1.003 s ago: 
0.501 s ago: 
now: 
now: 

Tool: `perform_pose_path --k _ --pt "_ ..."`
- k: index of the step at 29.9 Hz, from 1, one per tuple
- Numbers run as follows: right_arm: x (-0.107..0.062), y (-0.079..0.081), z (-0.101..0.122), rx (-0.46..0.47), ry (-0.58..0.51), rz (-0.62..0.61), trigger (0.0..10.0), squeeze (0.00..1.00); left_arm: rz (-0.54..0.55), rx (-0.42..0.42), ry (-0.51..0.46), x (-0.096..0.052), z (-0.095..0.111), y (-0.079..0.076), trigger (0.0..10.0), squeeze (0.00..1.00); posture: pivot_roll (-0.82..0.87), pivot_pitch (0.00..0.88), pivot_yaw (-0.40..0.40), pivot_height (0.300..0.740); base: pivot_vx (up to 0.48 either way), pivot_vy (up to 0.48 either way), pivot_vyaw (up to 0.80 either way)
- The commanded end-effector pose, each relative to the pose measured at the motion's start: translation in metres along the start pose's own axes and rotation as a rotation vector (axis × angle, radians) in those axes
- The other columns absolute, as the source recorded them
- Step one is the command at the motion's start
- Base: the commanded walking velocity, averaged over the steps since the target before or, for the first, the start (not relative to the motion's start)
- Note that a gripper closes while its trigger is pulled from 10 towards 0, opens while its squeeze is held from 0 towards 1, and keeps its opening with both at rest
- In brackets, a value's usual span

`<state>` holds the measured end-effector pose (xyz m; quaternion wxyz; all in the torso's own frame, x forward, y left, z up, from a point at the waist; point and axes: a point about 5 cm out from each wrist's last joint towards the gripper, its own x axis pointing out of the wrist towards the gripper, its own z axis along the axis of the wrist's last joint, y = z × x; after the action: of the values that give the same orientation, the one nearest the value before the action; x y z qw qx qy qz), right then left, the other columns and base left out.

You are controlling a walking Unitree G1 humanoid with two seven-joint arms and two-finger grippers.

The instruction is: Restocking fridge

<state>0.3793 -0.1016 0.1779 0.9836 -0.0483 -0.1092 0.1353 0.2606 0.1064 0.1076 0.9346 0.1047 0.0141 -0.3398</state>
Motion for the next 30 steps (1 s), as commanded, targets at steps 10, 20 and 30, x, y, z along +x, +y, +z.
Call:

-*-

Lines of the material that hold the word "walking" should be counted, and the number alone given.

RESPONSE AREA:
2